[Date Prev][Date Next][Thread Prev][Thread Next][Date Index][Thread Index]
Re: [Qemu-devel] [PATCH COLO-Frame v12 26/38] COLO failover: Shutdown re
From: |
Dr. David Alan Gilbert |
Subject: |
Re: [Qemu-devel] [PATCH COLO-Frame v12 26/38] COLO failover: Shutdown related socket fd when do failover |
Date: |
Tue, 15 Dec 2015 09:44:08 +0000 |
User-agent: |
Mutt/1.5.24 (2015-08-30) |
* zhanghailiang (address@hidden) wrote:
> If the net connection between COLO's two sides is broken while colo/colo
> incoming
> thread is blocked in 'read'/'write' socket fd. It will not detect this error
> until
> connect timeout. It will be a long time.
>
> Here we shutdown all the related socket file descriptors to wake up the
> blocking
> operation in failover BH. Besides, we should close the corresponding file
> descriptors
> after failvoer BH shutdown them, or there will be an error.
>
> Signed-off-by: zhanghailiang <address@hidden>
> Signed-off-by: Li Zhijian <address@hidden>
Reviewed-by: Dr. David Alan Gilbert <address@hidden>
> ---
> v12:
> - Shutdown both QEMUFile's fd though they may use the same fd. (Dave's
> suggestion)
> v11:
> - Only shutdown fd for once
>
> Signed-off-by: zhanghailiang <address@hidden>
> ---
> migration/colo.c | 42 ++++++++++++++++++++++++++++++++++++++++--
> 1 file changed, 40 insertions(+), 2 deletions(-)
>
> diff --git a/migration/colo.c b/migration/colo.c
> index d06c14f..58531e7 100644
> --- a/migration/colo.c
> +++ b/migration/colo.c
> @@ -60,6 +60,18 @@ static void secondary_vm_do_failover(void)
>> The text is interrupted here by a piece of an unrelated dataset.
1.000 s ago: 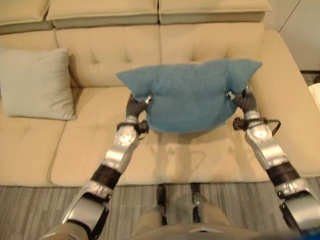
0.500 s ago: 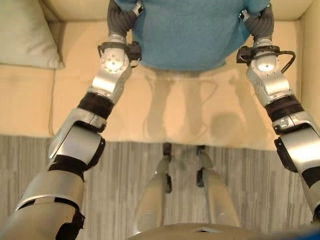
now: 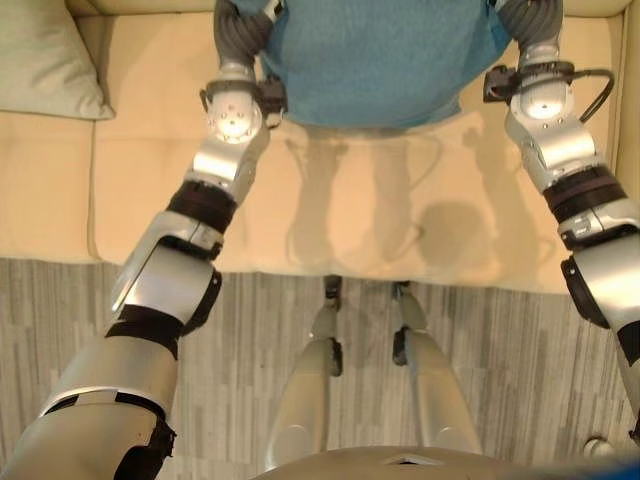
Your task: Pick up all the scattered cushions and arrange them neatly on the sofa.
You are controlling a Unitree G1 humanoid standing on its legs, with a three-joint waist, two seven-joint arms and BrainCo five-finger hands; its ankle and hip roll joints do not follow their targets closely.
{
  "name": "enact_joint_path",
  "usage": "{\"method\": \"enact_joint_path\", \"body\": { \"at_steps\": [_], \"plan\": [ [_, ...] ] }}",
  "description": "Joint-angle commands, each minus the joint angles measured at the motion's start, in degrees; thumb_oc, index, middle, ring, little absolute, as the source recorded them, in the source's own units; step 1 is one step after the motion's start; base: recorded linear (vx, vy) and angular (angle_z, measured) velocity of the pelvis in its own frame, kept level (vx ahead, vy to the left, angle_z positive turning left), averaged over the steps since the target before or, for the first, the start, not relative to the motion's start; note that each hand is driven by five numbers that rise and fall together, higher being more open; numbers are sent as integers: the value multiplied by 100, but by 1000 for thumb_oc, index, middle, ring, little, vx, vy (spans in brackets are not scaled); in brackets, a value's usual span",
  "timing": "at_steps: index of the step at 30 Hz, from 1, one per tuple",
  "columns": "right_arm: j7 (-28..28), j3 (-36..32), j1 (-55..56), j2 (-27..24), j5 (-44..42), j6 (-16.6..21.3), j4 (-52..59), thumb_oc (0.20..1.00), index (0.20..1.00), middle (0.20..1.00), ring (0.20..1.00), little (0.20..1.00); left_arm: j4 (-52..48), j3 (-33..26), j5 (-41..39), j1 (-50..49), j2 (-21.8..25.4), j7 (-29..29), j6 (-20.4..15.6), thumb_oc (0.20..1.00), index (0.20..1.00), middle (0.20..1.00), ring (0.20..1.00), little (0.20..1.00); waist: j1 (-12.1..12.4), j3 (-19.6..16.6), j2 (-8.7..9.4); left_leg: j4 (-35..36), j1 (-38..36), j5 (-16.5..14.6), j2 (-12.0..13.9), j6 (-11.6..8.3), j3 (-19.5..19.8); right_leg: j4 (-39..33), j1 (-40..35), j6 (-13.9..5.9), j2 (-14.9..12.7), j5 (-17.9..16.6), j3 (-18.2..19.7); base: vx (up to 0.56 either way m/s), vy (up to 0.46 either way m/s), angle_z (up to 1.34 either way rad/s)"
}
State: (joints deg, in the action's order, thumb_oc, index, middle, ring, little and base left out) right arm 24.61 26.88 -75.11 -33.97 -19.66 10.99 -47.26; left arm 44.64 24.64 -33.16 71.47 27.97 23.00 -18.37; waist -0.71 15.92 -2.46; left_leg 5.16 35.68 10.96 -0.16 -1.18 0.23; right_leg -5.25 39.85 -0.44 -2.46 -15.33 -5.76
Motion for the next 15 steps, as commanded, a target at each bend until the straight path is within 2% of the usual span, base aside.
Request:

> /* recover runstate to normal migration finish state */
> autostart = true;
> }
> + /*
> + * Make sure colo incoming thread not block in recv or send,
> + * If mis->from_src_file and mis->to_src_file use the same fd,
> + * The second shutdown() will return -1, we ignore this value,
> + * it is harmless.
> + */
> + if (mis->from_src_file) {
> + qemu_file_shutdown(mis->from_src_file);
> + }
> + if (mis->to_src_file) {
> + qemu_file_shutdown(mis->to_src_file);
> + }
>
> old_state = failover_set_state(FAILOVER_STATUS_HANDLING,
> FAILOVER_STATUS_COMPLETED);
> @@ -82,6 +94,18 @@ static void primary_vm_do_failover(void)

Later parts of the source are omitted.